» **TASK DIRECTIONS**
Find each line of the entries with the string "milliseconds", please, and copy it.

[Records from a dataset]
==================================================

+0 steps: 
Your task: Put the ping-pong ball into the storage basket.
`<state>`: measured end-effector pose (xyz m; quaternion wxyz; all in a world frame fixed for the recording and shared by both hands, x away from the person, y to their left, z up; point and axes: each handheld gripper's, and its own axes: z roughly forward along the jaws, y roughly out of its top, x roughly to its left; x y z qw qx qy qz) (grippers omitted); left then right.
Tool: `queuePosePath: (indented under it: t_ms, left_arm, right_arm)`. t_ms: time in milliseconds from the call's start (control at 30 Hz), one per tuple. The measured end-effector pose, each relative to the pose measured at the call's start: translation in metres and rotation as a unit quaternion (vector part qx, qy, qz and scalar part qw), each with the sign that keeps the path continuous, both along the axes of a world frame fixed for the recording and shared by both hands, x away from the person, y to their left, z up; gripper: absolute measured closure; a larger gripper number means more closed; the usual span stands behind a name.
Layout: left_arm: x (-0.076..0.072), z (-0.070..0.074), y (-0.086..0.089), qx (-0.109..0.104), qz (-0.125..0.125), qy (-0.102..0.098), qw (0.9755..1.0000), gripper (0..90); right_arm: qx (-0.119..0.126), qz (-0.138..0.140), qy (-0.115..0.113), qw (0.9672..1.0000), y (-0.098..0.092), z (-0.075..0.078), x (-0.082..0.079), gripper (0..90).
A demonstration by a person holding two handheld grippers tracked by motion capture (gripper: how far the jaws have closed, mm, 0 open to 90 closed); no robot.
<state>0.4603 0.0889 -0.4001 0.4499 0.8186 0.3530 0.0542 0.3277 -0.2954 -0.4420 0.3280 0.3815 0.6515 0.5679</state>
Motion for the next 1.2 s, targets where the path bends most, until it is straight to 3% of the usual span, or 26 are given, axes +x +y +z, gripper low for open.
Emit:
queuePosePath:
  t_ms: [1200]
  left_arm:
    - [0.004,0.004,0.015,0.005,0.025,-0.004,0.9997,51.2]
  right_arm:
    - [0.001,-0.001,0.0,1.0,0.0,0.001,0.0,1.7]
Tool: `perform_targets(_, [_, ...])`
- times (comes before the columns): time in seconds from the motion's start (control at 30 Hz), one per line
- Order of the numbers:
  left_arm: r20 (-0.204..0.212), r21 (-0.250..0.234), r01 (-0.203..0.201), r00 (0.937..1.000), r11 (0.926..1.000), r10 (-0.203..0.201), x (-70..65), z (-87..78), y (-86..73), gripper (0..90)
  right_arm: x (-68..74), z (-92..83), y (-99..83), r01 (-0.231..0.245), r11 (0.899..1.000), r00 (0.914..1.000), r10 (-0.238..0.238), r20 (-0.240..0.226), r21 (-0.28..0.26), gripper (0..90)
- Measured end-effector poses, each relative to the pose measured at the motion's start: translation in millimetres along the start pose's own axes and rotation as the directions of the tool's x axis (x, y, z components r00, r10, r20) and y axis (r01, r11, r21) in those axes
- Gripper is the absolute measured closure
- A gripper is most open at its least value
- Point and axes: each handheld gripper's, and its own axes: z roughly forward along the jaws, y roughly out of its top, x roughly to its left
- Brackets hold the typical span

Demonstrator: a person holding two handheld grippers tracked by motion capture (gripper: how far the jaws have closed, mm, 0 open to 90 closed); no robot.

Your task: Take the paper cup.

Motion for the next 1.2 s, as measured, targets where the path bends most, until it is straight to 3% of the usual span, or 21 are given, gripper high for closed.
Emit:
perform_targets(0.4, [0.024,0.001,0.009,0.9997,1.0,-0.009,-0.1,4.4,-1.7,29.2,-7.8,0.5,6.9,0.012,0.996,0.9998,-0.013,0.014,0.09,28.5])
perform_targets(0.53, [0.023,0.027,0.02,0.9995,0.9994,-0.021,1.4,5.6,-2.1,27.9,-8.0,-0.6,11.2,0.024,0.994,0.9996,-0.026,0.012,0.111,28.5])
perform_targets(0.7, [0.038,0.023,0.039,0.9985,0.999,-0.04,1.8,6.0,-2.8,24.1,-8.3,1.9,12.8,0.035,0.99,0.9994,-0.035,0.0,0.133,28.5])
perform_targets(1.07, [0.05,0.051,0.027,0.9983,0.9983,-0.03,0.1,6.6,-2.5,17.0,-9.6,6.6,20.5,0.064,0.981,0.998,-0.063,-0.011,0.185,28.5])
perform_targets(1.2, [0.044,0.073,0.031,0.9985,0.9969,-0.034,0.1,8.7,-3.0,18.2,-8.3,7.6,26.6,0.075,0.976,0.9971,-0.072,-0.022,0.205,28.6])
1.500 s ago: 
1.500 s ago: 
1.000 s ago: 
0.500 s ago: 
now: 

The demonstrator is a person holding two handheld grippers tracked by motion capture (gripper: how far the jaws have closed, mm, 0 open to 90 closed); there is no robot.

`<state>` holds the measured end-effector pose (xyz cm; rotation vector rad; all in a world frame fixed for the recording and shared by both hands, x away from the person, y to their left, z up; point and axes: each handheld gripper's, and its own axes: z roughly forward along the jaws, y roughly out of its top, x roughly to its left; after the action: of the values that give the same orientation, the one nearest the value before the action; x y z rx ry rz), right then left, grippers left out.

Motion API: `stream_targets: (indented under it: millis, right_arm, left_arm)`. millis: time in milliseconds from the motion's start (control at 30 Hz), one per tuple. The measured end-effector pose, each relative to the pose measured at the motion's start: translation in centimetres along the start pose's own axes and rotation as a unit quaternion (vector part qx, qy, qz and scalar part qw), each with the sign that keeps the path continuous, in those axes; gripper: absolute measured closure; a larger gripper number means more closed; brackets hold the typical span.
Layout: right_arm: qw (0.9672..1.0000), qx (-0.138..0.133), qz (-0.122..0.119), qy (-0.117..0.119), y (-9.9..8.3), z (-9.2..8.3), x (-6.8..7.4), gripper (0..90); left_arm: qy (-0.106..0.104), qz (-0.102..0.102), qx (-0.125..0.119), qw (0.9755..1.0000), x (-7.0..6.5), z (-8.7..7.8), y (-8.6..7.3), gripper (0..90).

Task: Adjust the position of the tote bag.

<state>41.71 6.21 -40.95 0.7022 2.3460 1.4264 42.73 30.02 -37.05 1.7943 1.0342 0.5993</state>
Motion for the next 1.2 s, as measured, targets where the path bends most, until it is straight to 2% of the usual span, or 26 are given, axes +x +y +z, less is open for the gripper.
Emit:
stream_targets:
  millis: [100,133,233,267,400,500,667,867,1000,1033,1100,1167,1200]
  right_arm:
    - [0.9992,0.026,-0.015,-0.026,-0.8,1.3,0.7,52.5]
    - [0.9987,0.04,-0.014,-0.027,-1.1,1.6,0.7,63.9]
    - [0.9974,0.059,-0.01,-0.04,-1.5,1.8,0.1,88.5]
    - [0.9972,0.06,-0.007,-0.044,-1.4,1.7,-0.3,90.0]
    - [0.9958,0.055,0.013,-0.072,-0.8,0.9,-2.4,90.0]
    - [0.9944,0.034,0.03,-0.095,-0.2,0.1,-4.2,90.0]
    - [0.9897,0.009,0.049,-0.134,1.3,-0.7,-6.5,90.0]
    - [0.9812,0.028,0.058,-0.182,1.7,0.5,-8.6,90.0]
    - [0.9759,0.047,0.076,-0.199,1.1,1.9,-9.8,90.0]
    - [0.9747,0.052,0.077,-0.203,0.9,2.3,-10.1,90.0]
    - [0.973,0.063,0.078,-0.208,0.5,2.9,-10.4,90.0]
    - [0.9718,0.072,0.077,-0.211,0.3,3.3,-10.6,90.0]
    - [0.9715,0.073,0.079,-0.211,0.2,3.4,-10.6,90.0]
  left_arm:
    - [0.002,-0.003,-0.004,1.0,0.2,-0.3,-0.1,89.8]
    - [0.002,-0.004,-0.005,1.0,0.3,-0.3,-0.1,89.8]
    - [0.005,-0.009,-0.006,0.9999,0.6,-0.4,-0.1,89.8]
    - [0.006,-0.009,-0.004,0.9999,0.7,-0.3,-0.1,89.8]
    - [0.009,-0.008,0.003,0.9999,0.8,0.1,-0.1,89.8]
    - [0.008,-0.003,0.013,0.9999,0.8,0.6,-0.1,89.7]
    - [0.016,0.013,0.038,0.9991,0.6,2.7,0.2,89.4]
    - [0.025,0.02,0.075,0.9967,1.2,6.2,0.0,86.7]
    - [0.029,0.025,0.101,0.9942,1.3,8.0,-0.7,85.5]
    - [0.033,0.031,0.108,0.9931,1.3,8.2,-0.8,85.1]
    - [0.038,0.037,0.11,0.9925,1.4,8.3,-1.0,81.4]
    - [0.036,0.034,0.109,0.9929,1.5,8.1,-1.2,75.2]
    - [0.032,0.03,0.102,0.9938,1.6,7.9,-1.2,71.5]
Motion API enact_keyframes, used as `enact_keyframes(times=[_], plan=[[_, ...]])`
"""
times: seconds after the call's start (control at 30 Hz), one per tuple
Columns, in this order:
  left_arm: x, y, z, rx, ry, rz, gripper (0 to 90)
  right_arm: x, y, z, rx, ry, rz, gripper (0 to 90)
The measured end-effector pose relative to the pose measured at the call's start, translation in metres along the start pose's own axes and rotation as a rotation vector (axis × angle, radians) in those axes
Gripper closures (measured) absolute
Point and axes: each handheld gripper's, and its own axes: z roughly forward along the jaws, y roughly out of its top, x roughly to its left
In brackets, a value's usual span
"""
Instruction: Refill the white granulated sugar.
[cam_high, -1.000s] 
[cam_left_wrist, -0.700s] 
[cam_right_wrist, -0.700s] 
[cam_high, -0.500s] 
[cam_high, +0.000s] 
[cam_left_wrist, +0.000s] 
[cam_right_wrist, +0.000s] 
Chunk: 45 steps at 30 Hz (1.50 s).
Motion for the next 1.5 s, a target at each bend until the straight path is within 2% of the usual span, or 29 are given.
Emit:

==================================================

» **FINISHED EXERCISE**
Tool: `queuePosePath: (indented under it: t_ms, left_arm, right_arm)`. t_ms: time in milliseconds from the call's start (control at 30 Hz), one per tuple. The measured end-effector pose, each relative to the pose measured at the call's start: translation in metres and rotation as a unit quaternion (vector part qx, qy, qz and scalar part qw), each with the sign that keeps the path continuous, both along the axes of a world frame fixed for the recording and shared by both hands, x away from the person, y to their left, z up; gripper: absolute measured closure; a larger gripper number means more closed; the usual span stands behind a name.
Motion API: `stream_targets: (indented under it: millis, right_arm, left_arm)`. millis: time in milliseconds from the motion's start (control at 30 Hz), one per tuple. The measured end-effector pose, each relative to the pose measured at the motion's start: translation in centimetres along the start pose's own axes and rotation as a unit quaternion (vector part qx, qy, qz and scalar part qw), each with the sign that keeps the path continuous, in those axes; gripper: absolute measured closure; a larger gripper number means more closed; brackets hold the typical span.

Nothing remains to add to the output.